Ya han pasado dos meses de la Jornada Mundial de la Juventud (JMJ)
Lisboa representó para la Iglesia una jornada revitalizadora y testimonial. Sin duda, una inyección de frescura y juventud necesarios para el catolicismo mundial. Algunos expertos comentaban que el millón y medio de peregrinos que se congregó en Lisboa, no solo encarnaba esperanza y fe, sino que representaba el testimonio contundente de catolicidad viva. Se trataba de una comunidad cristiana peregrina que quería mostrarse al mundo como testigo valiente de Jesucristo, capaz de ofrecer lozanía, frescura e ilusión a los cristianos de la comunidad internacional.
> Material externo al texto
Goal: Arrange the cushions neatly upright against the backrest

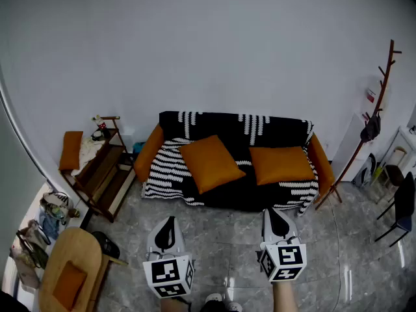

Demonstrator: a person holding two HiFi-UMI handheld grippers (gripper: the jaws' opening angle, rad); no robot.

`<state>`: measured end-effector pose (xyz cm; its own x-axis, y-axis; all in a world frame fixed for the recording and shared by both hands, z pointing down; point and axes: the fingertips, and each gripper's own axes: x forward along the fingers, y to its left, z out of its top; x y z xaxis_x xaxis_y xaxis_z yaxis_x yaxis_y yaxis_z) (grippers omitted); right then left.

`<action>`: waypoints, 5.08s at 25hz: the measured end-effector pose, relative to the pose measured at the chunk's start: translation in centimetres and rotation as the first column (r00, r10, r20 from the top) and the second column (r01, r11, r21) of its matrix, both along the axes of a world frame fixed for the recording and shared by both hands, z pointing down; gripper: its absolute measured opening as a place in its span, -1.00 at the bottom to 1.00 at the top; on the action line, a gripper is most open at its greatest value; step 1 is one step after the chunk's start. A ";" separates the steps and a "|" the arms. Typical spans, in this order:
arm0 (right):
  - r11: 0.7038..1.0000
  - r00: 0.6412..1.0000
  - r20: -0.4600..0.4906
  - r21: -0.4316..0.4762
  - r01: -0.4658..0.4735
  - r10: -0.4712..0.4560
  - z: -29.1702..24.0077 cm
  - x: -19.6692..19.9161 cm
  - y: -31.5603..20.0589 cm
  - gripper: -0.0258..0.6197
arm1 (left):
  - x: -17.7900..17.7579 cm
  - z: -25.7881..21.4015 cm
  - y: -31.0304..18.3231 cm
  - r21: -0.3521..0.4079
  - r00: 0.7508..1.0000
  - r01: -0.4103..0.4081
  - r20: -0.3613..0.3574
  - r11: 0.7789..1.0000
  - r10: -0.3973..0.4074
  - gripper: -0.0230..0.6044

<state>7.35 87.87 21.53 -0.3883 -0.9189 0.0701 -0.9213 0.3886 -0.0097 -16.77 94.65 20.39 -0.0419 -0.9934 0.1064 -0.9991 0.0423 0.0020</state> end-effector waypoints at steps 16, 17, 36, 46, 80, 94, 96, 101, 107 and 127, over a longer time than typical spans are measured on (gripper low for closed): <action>1.000 1.000 0.012 -0.014 -0.015 0.015 0.8 0.0 -2.4 -0.89 | -0.8 0.8 -2.4 -0.017 1.000 0.017 -0.001 1.000 -0.017 -0.91; 1.000 1.000 0.013 -0.016 -0.014 0.014 0.9 -0.1 -2.6 -0.89 | -1.2 0.8 -2.6 -0.018 1.000 0.025 -0.003 1.000 -0.025 -0.91; 0.997 1.000 0.014 -0.076 -0.004 0.005 3.9 -5.4 -7.5 -0.09 | -6.0 2.9 -8.4 -0.044 0.999 -0.043 0.006 0.998 0.043 0.01; 0.994 1.000 -0.008 -0.109 0.002 -0.003 5.8 -7.2 -14.3 -0.07 | -8.0 4.9 -14.6 -0.076 1.000 -0.016 -0.016 0.997 0.015 0.01; 0.989 0.999 -0.025 -0.147 0.018 -0.022 9.1 -12.0 -57.2 -0.06 | -16.5 6.6 -56.6 -0.118 0.999 0.045 0.033 0.992 -0.042 0.01; 0.961 0.982 -0.074 -0.203 -0.186 0.175 11.6 -16.2 -75.6 -0.04 | -22.3 8.4 -81.6 -0.169 0.984 -0.171 0.016 0.971 0.176 0.01; 0.952 0.975 -0.077 -0.216 -0.218 0.206 12.1 -16.5 -77.5 -0.04 | -22.4 8.9 -84.5 -0.186 0.976 -0.210 0.017 0.960 0.216 0.01; 0.920 0.956 -0.098 -0.259 -0.294 0.278 14.4 -16.6 -81.1 -0.02 | -22.0 11.0 -90.7 -0.220 0.944 -0.322 0.005 0.921 0.331 0.01; 0.863 0.932 -0.153 -0.352 -0.362 0.329 19.3 -15.9 -81.5 0.03 | -20.5 15.0 -94.9 -0.301 0.890 -0.428 0.023 0.852 0.455 0.01; 0.609 0.912 -0.208 -0.689 -0.392 0.352 40.5 -10.2 -75.3 0.20 | -13.5 33.9 -102.3 -0.607 0.732 -0.541 0.002 0.582 0.681 0.01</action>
<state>-2.86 12.54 62.06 -0.0018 -0.6464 0.7630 -0.9920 -0.0949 -0.0827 -30.28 -7.67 54.29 0.4623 -0.5598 0.6877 -0.7549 -0.6553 -0.0259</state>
Lisboa no solo reunió a jóvenes, sino a adolescentes y adultos peregrinos. De hecho, pudimos ver en la Jornada Mundial de la Juventud rostros ilusionados, convencidos de la valía de lo que creen y seguros de su pertenencia cristiana. Lo vivido en Portugal desacredita a ciertas voces escépticas que expresaban su desconfianza sobre el futuro de los jóvenes y el futuro de la Iglesia.
Las calles portuguesas, en agosto, abreviaban catolicidad, bajo el grito unánime y análogo: «¡Esta es la juventud del Papa!». Frase que recogía presente y futuro a la vez: diversidad de nacionalidades, idiomas y razas.
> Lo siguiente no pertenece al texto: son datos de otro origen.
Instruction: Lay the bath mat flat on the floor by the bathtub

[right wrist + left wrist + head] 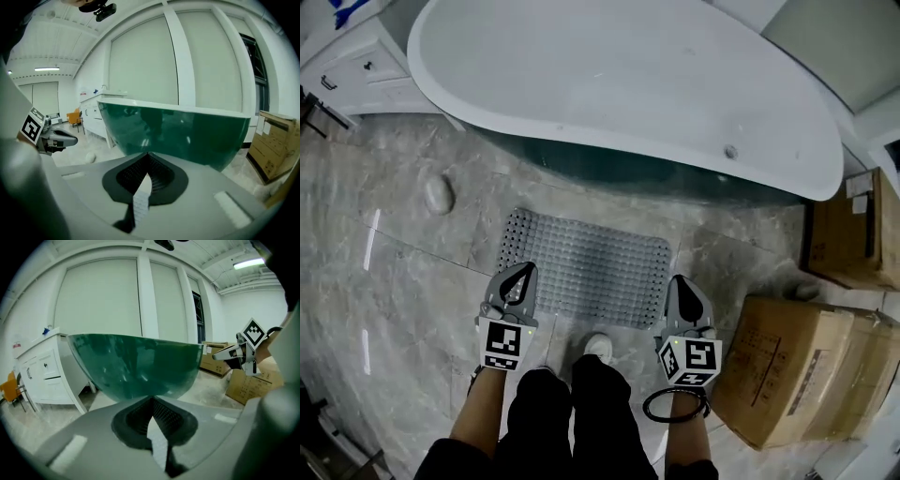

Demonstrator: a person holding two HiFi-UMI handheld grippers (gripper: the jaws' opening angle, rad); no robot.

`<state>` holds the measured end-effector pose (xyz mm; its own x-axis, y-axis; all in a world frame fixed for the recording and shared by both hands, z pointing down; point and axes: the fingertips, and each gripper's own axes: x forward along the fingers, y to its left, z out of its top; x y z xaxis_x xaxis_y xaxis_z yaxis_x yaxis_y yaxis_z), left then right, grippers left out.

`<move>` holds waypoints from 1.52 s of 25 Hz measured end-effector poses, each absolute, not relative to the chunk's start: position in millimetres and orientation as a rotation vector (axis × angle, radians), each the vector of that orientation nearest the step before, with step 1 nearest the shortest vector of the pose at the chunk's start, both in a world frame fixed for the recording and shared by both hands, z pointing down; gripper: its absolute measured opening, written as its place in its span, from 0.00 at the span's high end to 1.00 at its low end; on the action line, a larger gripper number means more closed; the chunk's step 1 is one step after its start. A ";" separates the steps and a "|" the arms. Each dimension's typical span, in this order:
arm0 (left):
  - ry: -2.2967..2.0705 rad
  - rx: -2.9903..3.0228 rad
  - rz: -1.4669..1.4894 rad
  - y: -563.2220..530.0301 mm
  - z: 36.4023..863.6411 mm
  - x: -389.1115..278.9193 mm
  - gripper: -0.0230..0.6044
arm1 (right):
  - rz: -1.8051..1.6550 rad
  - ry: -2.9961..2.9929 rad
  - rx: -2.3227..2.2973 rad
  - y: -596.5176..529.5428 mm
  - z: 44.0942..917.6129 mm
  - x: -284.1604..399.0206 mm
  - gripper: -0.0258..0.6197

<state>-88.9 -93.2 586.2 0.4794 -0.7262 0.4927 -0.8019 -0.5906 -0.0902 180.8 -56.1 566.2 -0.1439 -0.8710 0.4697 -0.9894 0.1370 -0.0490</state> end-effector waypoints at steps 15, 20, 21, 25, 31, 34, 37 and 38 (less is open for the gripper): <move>-1.409 2.628 0.554 -74.1 324.3 -90.9 0.96 | 0.416 -2.192 1.854 -40.1 315.8 136.0 0.92; -1.419 2.635 0.485 -48.5 252.9 -103.5 0.96 | 0.391 -2.220 1.862 -18.6 244.8 113.1 0.93; -1.423 2.631 0.469 -42.9 240.9 -107.2 0.96 | 0.387 -2.221 1.872 -13.8 232.1 109.1 0.93; -1.423 2.624 0.439 -17.0 200.4 -118.6 0.96 | 0.360 -2.226 1.925 10.2 184.9 101.2 0.93; -1.419 2.720 0.377 7.4 139.6 -129.3 0.96 | 0.294 -2.251 1.989 37.7 126.5 93.1 0.93; -1.419 2.743 0.344 18.9 117.4 -131.6 0.96 | 0.265 -2.266 2.014 50.8 103.8 91.4 0.93; -1.408 2.776 0.338 30.2 97.5 -130.6 0.96 | 0.239 -2.273 2.030 62.7 86.0 88.1 0.93; -1.408 2.786 0.334 32.9 91.3 -130.7 0.96 | 0.227 -2.275 2.036 66.4 80.2 87.2 0.93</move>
<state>-130.7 32.9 91.3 0.5749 -0.7959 0.1896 -0.7964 -0.5975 -0.0932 87.2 66.4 80.2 -0.1138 -0.9809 0.1579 -0.9927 0.1059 -0.0571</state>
Después de regresar de la JMJ a Perú, un grupo de laicos de mi parroquia me pidió que les comentara sobre lo vivido en esa Jornada mundial. Lo resumí en estas palabras: catolicidad, peregrinaje, testimonio y desinstalación. Y, sobre todo, me explayé en el peregrinaje y la desinstalación, como elementos terapéuticos y necesarios para la vida del cristiano.
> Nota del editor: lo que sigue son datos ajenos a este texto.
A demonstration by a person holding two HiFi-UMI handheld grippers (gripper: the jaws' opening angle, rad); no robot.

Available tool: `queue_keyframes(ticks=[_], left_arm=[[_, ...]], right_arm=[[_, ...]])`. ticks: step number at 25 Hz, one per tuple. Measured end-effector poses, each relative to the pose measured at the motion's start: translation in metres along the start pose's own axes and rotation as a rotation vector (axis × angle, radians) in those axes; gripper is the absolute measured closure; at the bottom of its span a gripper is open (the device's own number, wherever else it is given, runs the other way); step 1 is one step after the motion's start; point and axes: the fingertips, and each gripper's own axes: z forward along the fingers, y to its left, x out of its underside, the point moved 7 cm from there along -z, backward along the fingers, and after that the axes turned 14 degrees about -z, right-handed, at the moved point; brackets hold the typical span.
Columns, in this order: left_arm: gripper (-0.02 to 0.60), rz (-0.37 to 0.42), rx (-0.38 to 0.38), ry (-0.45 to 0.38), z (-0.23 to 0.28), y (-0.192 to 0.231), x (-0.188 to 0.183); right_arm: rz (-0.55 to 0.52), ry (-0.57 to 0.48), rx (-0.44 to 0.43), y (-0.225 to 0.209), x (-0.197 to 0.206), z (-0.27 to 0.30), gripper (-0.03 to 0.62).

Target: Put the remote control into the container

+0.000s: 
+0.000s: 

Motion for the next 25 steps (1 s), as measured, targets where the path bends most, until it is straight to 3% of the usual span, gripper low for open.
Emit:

La JMJ dio muchas lecciones. Pero estas no deben quedarse solo en la piel de los que estuvimos en ella ni en el triunfalismo temerario de los espectadores lejanos; sino más bien, deben personificarse en todas nuestras comunidades cristianas, como elementos desafiadores y revitalizadores, que nos sacudan de la comodidad estéril, el pasotismo personal, la mediocridad corporativa o la esclerosis espiritual. Sin duda Lisboa también fue la concreción de otro de los grandes deseos del Papa Francisco, quien, a contracorriente, se atreve a confesar sus sueños sobre la Iglesia de Jesucristo: siempre en salida, acogedora, itinerante, periférica y manchada por el buen hacer de la misericordia y la compasión.
Lisboa 2023 no fue una jornada más -También estuve en Panamá 2018-. Más bien diría que fue una JMJ clave para el presente. Un encuentro mundial que fue capaz de poner su acento en el ser de los jóvenes y su identidad. También encarnó la esperanza de la Iglesia que apuesta por el resplandor de un cristianismo valiente, sin miedo y capaz de escuchar. Por ello las palabras finales de Francisco: resplandecer, escuchar y no tener miedo.